Excerpted data
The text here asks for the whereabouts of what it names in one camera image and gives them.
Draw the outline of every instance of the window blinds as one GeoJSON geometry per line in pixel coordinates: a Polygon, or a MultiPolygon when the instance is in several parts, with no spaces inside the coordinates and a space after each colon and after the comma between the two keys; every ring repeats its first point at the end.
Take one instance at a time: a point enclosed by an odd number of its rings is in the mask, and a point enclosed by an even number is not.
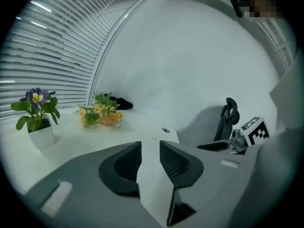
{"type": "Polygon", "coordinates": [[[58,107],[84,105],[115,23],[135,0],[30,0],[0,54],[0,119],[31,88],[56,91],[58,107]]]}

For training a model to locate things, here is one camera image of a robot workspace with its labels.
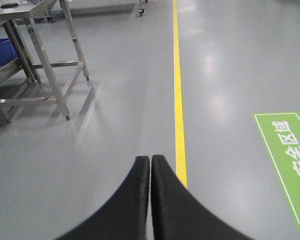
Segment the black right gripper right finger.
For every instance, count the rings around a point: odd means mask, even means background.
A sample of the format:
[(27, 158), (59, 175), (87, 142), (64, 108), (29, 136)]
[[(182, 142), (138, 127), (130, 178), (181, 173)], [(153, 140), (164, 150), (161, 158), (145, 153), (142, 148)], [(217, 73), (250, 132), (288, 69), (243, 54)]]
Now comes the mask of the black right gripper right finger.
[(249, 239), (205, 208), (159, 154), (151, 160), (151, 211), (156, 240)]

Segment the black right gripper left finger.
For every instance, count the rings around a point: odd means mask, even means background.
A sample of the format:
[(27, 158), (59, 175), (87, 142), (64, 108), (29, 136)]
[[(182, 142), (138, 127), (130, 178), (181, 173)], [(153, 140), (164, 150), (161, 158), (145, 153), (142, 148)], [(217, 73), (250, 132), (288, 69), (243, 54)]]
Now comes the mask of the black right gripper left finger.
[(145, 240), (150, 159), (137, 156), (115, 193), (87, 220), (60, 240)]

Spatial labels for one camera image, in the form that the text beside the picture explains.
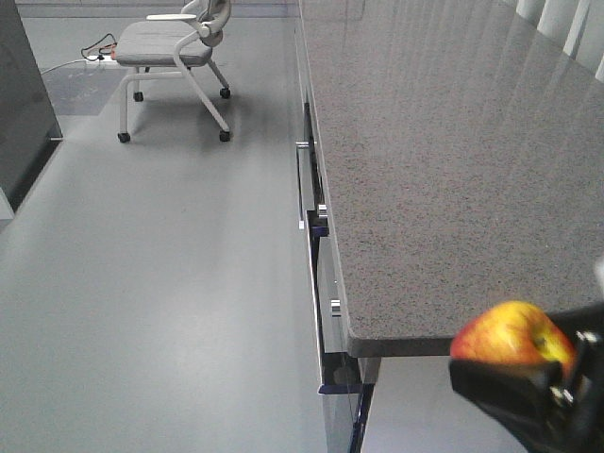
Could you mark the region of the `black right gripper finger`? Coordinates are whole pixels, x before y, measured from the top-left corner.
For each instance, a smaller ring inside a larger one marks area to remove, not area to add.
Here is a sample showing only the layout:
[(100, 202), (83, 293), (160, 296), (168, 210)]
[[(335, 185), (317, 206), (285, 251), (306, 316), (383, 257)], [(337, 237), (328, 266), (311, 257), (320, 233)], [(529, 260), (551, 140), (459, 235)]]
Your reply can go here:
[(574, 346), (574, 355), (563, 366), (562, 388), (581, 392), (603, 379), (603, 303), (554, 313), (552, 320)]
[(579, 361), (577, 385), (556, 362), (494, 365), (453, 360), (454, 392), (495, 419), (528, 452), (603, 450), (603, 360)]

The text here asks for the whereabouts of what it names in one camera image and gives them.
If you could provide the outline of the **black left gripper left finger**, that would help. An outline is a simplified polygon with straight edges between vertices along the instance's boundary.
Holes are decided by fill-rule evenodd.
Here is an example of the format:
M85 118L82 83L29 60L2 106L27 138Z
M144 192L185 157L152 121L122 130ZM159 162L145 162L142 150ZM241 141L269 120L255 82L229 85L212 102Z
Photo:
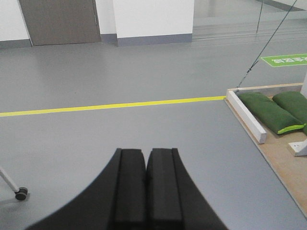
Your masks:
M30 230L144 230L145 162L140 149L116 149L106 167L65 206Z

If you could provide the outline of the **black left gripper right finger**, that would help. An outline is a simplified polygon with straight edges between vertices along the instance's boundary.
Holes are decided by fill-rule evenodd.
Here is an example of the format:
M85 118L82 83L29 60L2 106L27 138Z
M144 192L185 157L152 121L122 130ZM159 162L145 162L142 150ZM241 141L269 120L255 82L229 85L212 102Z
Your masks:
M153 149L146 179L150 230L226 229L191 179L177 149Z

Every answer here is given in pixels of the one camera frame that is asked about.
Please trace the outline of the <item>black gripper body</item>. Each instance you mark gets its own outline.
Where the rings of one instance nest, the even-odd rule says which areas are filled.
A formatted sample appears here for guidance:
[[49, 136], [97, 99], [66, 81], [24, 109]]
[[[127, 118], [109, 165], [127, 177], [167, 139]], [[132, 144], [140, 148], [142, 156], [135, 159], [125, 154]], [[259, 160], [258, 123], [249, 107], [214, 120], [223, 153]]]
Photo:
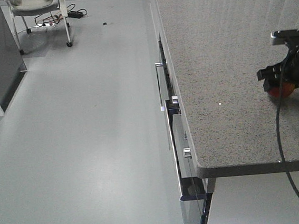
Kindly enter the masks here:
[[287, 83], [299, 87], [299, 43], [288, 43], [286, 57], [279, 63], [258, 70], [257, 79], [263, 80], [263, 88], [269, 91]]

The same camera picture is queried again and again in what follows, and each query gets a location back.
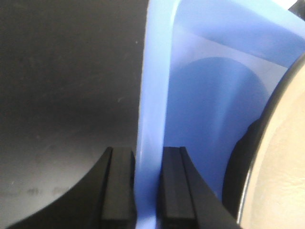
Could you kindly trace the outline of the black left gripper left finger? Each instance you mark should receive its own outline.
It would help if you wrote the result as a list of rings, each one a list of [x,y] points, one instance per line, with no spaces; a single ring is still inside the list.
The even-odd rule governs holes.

...

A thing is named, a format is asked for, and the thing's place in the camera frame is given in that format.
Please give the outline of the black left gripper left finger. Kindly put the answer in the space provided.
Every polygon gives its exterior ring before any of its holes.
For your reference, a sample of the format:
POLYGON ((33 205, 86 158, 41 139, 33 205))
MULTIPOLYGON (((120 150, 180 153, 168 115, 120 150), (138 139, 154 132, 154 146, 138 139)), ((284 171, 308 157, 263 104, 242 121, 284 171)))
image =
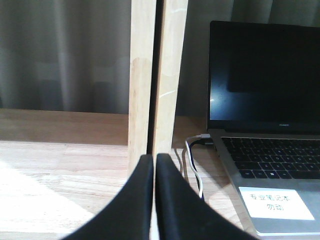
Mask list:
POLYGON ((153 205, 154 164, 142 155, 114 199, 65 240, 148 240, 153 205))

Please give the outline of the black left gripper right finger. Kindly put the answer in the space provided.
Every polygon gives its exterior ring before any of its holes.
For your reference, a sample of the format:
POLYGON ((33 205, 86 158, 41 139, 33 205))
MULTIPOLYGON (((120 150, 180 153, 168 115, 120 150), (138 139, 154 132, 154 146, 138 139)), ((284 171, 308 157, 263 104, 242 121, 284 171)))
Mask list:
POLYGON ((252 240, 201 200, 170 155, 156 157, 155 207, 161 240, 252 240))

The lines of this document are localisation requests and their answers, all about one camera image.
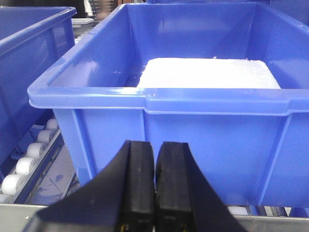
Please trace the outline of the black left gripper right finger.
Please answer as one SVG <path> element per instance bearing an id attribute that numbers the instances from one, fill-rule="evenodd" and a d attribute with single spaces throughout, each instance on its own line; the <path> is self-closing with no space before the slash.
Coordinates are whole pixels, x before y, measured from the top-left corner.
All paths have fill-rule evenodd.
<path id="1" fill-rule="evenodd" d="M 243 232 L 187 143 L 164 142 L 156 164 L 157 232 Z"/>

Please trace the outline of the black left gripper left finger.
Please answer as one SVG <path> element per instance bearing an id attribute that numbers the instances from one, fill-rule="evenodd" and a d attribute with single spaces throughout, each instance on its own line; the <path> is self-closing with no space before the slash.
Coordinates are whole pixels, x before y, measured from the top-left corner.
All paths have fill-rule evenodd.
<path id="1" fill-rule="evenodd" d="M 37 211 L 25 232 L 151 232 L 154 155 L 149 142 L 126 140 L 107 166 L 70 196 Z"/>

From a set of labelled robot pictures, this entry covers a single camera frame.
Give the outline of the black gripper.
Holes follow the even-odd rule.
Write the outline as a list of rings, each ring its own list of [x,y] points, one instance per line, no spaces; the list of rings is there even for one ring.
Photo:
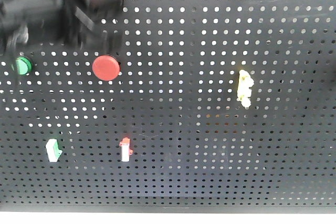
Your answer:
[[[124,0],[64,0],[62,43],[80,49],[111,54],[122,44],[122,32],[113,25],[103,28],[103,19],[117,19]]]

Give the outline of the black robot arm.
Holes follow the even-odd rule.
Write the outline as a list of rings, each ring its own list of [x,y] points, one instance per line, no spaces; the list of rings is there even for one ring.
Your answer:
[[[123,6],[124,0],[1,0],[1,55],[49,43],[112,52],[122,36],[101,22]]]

Task goal
Say how many lines of the listing above contain "frame", with no other words.

Response to this task
3